Arundathi Roy
The Ministry of Utmost Happiness
“To me, there is nothing higher than fiction. Nothing. It is fundamentally who I am. I am a teller of stories.” Arundhati Roy
And stories, she tells them well. I have read God of Small Things three times and listened to the audio-book. Each time, the novel overwhelmed me with emotion and passion. Each time, I was struck with admiration and awe for this fine writer. Each time, structure and the depth of her story, her language and detailed observation amazed me.
She is a fine essayist too, and has written a great deal of political non-fiction. The Algebra of Infinite Justice (2002) is an eye-opener. She is a daring fighter for the cause of the downtrodden and the marginalized in India, and has led protests for the causes she believes in. She has endured threats and lawsuits. She has an in-depth knowledge of India and its history. She is also a global philosopher.
This second novel, The Ministry of Utmost Happiness, a 445-page hardcover, fearless attempt at part fiction, part history, part politics, is an ambitious project bound up in social and political angst. She dazzles us with much beauty, and exposes herself brilliantly with amazing storytelling skills. From time to time the writing is poetic, the language colourful and unique, showing detail and acute observation.
But much of the book introduces a glut of characters with their unpronounceable Muslim and Hindu names, slowing readers down. We come across a large number of place names unfamiliar to most English readers. Further confusion is added with generous splashings of dialogue, poetry and quotes in Hindi, Sanskrit and Urdu … I think. It becomes a little tedious. The book covers vast swathes of history, and with this much information, a reasonable clarity of momentum cannot be maintained.
The first part gives us deep insight into the lives of the marginalised Hijra. It introduces, clarifies to the reader, the culture of genders other than male and female and the cruelty they suffer.
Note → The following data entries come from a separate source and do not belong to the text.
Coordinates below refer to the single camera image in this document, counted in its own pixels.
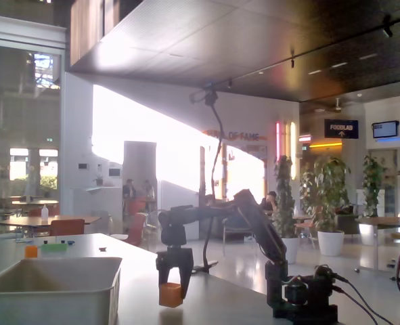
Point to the white plant pot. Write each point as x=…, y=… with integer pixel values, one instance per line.
x=331, y=243
x=291, y=250
x=366, y=234

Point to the seated person in background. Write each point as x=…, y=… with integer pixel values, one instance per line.
x=148, y=191
x=129, y=189

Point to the black gooseneck clamp holder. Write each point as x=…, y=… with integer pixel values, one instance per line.
x=216, y=152

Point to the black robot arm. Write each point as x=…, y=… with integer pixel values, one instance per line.
x=267, y=230

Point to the wooden cafe table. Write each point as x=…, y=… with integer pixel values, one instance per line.
x=44, y=221

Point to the white plastic bin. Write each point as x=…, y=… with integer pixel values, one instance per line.
x=50, y=301

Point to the black track spotlight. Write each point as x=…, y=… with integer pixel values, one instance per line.
x=386, y=28
x=292, y=61

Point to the black foodlab sign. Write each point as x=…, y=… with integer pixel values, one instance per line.
x=341, y=128

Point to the white light tube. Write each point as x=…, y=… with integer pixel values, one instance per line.
x=292, y=150

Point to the white plastic bottle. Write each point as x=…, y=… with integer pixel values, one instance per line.
x=44, y=213

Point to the green flat block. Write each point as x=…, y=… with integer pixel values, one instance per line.
x=54, y=247

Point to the wall monitor screen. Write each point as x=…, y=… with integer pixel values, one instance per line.
x=385, y=129

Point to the orange chair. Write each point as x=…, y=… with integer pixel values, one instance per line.
x=135, y=228
x=67, y=227

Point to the wooden table with metal legs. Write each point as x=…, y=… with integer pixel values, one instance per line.
x=385, y=221

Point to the pink neon tube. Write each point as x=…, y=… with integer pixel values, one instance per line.
x=277, y=142

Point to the slim leafy plant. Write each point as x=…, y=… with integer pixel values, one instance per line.
x=372, y=186

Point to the small orange block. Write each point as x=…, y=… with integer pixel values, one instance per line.
x=31, y=252

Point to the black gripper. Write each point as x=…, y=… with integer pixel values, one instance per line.
x=174, y=260

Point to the tall narrow plant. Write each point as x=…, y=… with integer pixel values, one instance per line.
x=284, y=193

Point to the seated person in dark clothes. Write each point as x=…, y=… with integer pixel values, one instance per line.
x=270, y=202

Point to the large leafy plant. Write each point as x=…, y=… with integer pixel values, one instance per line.
x=325, y=193

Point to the orange cube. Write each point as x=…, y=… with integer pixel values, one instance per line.
x=170, y=295
Brilliantly written is the section on how Anjum makes a home in a cemetery which then becomes a colony for anyone seeking refuge form ‘Dunia’, the male/female world.
The Ministry of Utmost Happiness feels like three novels in one:
The story described above could easily be Book One.
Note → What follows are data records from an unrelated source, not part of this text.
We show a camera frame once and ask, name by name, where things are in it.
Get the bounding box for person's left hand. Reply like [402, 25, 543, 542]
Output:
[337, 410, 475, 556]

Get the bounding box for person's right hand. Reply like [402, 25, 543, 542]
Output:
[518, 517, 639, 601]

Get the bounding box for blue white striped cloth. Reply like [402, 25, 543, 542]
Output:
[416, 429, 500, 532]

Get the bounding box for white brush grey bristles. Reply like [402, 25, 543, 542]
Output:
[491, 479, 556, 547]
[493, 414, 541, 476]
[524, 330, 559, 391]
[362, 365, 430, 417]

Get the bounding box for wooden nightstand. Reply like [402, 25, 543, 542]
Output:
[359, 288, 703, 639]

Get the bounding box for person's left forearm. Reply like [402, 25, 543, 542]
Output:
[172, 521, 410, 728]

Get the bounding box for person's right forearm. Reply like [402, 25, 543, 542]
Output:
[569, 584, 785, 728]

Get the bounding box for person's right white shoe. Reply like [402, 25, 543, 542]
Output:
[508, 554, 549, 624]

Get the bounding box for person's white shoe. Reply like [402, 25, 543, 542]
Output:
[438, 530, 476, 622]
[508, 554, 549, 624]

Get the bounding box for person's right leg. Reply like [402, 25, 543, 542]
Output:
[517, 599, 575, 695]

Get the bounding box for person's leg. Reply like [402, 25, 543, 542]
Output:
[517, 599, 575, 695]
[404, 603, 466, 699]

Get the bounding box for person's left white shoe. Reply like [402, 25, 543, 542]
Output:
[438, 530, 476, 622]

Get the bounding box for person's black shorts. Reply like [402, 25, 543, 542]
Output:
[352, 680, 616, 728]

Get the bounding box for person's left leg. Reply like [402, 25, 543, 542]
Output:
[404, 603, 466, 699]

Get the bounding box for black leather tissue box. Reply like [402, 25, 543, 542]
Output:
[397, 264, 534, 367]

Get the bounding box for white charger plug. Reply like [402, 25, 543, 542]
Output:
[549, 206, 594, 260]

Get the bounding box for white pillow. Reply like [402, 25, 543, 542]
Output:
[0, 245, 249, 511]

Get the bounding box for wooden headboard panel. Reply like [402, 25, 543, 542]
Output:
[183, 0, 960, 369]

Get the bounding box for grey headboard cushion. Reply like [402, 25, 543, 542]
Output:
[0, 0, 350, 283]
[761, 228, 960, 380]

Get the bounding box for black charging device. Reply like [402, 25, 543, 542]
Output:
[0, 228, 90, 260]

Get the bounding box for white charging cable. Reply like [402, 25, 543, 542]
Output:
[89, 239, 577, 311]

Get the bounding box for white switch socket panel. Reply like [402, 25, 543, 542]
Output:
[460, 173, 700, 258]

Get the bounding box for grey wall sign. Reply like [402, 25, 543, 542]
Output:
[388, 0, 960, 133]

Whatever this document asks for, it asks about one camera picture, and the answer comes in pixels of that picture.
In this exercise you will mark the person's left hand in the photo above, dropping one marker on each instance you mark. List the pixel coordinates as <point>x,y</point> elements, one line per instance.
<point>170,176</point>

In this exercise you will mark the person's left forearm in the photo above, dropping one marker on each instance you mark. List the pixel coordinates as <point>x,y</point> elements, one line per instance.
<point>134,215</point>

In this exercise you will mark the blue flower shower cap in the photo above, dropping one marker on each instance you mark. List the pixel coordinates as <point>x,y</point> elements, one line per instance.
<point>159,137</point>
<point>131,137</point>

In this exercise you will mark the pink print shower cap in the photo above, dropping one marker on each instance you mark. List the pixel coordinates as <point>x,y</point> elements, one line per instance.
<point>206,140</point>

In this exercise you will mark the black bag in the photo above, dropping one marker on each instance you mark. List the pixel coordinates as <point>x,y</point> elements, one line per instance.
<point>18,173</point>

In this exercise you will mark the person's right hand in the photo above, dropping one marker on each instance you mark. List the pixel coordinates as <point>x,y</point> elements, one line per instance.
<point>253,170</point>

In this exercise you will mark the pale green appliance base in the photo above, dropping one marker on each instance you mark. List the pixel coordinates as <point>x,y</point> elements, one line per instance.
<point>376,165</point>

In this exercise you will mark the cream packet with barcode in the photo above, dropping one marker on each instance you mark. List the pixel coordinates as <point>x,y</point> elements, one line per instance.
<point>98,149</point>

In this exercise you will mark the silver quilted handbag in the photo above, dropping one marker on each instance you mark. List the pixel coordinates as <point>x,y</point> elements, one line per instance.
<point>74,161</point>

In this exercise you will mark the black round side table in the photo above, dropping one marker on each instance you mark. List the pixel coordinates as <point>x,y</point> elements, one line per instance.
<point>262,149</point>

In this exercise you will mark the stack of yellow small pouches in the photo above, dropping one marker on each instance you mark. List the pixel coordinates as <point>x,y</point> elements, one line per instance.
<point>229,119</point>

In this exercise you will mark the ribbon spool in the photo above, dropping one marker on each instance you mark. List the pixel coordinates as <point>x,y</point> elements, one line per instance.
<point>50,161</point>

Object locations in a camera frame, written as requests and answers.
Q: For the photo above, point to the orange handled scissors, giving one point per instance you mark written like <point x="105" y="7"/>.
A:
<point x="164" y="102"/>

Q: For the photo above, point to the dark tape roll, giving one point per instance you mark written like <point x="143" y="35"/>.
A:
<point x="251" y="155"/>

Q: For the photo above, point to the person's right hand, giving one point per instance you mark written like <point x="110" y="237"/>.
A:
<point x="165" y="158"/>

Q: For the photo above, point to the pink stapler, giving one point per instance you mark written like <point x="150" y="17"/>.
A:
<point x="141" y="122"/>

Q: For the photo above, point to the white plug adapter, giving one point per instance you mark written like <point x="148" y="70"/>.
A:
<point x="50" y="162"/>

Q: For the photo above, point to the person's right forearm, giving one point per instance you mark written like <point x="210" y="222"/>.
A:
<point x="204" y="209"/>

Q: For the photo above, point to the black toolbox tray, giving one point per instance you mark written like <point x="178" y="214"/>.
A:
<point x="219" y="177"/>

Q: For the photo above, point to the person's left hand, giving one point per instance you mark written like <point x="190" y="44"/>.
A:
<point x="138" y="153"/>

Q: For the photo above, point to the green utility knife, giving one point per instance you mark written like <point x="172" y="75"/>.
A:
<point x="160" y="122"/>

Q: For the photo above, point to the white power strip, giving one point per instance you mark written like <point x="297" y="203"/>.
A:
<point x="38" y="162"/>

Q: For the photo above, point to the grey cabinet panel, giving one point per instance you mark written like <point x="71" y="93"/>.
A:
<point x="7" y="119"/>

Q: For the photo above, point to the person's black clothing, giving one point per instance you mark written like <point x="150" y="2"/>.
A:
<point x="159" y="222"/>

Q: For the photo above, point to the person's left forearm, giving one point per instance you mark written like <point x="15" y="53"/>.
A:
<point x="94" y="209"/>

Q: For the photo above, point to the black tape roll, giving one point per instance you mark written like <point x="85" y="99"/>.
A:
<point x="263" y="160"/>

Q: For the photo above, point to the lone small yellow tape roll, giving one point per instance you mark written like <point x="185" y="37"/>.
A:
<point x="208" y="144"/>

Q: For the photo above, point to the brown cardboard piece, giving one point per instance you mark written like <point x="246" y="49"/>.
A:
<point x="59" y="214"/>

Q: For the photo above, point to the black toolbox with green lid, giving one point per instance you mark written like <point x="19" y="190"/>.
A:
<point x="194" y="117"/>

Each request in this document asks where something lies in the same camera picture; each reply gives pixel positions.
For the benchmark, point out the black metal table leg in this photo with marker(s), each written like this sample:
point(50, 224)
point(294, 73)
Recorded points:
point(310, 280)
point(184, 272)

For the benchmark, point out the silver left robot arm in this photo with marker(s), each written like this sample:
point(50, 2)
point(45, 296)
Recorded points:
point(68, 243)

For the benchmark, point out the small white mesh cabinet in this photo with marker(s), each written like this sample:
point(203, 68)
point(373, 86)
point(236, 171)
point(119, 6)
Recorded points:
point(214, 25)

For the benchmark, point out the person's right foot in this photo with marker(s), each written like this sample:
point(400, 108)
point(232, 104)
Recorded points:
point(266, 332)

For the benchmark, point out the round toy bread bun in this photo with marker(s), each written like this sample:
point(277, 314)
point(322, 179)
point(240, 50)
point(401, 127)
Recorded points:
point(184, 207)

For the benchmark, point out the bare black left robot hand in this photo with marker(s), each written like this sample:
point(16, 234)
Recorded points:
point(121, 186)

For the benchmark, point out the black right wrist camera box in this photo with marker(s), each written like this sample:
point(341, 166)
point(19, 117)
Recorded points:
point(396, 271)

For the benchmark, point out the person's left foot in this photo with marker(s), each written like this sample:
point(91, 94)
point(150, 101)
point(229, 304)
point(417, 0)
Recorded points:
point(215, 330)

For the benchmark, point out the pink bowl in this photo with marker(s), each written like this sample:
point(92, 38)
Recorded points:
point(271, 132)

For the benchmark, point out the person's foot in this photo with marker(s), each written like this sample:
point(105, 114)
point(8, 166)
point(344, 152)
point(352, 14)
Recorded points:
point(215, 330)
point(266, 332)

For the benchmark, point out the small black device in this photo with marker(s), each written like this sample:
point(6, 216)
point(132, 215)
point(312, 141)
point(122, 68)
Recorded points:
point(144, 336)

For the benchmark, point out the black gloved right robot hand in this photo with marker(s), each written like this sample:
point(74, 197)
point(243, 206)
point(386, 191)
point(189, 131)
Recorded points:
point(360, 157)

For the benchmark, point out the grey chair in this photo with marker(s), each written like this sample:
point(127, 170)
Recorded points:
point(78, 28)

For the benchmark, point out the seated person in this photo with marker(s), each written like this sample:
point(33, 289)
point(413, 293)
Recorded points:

We have Toli’s story, about a former architecture student closely resembling the author, and her mother’s story, transparently biographical. The Tilo-Musa love story could be Book Two.
And Book Three could recount the India/Kashmir/Pakistan tug of war with all its horrors.
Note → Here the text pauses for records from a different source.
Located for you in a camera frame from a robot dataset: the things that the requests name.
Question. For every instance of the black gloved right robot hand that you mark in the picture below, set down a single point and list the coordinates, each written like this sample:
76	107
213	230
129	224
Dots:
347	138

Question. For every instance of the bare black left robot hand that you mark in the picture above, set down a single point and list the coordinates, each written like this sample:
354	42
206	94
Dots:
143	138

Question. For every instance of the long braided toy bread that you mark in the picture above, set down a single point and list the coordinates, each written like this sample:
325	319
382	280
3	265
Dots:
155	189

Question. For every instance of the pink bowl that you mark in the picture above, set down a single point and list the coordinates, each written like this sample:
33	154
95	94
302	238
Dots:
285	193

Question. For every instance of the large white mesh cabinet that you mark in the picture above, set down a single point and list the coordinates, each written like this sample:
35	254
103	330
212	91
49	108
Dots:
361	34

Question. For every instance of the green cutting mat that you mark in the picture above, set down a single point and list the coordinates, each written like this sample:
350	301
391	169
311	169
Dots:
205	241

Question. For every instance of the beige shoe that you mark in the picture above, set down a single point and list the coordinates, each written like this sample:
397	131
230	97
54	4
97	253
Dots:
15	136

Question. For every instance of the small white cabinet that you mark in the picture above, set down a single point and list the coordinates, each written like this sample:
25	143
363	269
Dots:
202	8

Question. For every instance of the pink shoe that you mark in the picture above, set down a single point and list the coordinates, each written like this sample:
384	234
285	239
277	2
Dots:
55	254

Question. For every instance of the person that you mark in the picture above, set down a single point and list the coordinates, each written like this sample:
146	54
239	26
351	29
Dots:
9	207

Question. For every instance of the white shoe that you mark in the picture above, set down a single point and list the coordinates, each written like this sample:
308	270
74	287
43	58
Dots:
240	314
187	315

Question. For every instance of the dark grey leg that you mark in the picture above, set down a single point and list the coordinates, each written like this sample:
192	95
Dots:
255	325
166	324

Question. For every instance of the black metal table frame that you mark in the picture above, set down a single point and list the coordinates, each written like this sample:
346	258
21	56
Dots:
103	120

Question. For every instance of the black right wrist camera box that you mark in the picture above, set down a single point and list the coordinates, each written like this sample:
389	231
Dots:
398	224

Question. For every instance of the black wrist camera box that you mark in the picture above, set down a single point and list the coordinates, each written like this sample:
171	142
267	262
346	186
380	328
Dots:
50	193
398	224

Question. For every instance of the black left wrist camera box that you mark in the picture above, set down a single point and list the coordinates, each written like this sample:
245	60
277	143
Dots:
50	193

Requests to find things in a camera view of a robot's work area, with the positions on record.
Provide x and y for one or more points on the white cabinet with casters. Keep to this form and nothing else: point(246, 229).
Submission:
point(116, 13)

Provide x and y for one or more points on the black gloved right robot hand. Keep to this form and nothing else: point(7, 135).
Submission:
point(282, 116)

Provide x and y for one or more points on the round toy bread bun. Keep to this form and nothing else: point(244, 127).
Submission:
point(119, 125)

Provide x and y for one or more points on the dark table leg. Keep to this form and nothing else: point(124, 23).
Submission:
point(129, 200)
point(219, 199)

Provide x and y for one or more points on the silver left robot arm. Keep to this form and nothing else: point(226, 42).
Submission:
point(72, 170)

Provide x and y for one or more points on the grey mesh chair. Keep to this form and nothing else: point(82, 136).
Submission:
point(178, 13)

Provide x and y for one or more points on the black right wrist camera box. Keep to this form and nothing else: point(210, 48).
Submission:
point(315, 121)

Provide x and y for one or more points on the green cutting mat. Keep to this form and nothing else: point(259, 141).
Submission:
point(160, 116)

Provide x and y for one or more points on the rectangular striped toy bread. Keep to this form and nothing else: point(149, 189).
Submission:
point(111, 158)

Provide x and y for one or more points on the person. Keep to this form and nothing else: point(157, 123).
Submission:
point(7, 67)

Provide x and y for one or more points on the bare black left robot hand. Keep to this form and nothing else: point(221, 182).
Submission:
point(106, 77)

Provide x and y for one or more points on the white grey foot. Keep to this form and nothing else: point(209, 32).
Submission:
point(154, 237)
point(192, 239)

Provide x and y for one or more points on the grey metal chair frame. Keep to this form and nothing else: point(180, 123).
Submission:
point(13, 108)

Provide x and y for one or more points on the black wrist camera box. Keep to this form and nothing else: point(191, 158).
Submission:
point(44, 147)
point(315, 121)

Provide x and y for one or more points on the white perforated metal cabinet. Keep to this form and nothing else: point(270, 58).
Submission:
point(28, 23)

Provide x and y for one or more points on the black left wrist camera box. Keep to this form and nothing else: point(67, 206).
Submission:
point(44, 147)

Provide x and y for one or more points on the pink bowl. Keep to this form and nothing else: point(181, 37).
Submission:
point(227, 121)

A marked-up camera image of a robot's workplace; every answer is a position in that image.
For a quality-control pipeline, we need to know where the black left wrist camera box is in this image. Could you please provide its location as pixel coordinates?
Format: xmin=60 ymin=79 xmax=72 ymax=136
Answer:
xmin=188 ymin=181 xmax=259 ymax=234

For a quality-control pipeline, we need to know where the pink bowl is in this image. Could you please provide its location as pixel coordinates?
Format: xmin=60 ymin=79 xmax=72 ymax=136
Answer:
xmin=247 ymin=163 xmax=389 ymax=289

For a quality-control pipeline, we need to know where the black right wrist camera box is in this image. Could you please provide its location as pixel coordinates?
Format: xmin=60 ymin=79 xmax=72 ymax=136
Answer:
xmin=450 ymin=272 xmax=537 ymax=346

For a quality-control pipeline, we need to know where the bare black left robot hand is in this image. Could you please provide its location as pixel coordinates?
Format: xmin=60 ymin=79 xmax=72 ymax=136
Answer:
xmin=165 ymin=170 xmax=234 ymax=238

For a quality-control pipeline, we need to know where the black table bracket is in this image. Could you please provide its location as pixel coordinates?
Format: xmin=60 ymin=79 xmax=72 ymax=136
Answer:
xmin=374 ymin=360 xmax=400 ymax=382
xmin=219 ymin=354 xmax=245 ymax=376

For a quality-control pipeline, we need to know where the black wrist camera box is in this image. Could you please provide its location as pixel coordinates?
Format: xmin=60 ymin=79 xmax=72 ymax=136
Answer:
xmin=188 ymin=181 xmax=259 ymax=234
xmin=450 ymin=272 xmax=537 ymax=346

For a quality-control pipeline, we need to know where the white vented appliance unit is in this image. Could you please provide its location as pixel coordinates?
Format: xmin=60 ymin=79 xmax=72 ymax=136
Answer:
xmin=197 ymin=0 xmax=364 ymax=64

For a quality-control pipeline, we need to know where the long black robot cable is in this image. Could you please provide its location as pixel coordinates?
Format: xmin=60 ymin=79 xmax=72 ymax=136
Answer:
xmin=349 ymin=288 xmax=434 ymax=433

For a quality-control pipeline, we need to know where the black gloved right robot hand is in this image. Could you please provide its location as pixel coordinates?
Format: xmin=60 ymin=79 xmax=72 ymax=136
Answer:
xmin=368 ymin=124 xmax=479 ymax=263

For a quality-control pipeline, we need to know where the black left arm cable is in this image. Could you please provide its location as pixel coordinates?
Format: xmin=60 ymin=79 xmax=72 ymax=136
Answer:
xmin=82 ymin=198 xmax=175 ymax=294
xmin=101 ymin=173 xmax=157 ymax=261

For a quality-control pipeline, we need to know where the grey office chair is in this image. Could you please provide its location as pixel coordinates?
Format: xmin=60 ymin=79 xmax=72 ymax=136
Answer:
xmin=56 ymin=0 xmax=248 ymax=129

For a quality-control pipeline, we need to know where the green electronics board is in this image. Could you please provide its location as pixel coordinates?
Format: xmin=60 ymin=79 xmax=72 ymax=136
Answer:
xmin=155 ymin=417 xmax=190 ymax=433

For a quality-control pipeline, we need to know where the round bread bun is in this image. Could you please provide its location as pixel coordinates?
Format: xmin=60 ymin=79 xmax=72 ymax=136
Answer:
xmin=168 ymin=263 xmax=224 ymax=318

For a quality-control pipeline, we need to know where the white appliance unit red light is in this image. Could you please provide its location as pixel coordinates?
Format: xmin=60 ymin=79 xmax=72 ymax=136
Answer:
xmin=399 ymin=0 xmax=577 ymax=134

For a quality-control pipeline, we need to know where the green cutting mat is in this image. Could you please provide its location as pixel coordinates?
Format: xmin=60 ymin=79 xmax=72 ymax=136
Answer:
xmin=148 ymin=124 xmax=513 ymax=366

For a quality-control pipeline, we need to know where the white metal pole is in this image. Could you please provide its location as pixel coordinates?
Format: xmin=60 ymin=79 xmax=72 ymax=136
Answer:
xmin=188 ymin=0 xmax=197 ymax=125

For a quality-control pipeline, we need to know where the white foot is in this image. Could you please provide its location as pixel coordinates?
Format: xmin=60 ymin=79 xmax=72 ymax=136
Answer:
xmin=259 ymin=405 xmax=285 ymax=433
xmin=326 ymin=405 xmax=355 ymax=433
There is much narration, and a feeling of information overload. Though all plots are tied up, the work feels laboured.
The many stories of India’s 70-year history, stories bound up with a vast number of different people, different languages, different religions and different cultures, is too diverse to be the subject of one book and one telling. It begins to border on the tedious, and makes for a vast continent of confusion. We go back to the partition of India and Pakistan, we cover the Pakistan-Bangladesh war, we get glimpses of the Sikh massacre after Indra Gandhi’s assassination. There is the Bhopal disaster, the Poolam Devi story, the Maoist revolution, the Hindu-Muslim riots and atrocities of Gujarat, the emergency, terrorism, the treatment of Dalits. There are classes, castes and different genders. Horrors and brutality abound.
I can understand the author’s anger at the way minorities have been treated. She speaks with passion about outrageous atrocities carried out by both sides in the Indian-administered Kashmir tug of war with the pro-Pakistan Kashmiris.
Though the events are woven together seamlessly, there comes a point when one begins to feel enough is enough.
The Ministry of Utmost Happiness is one of Utmost Misery. Almost relentlessly so.
My last visit to Kashmir was one of joy and peace. I found the Kashmir Valley and mountains of great beauty, of hospitable people, Moghul gardens filled with rose scents and the riotous colours of flowers, tranquil lakes and shikaras (small boats), houseboats and snow-covered mountains, clear streams. I can compare The Ministry of Utmost Happiness to this valley with expanses of beauty, but tamped down with soldiers and police, terrorists and jihadis, informants and torture, horrors and killings, spies and counterspies.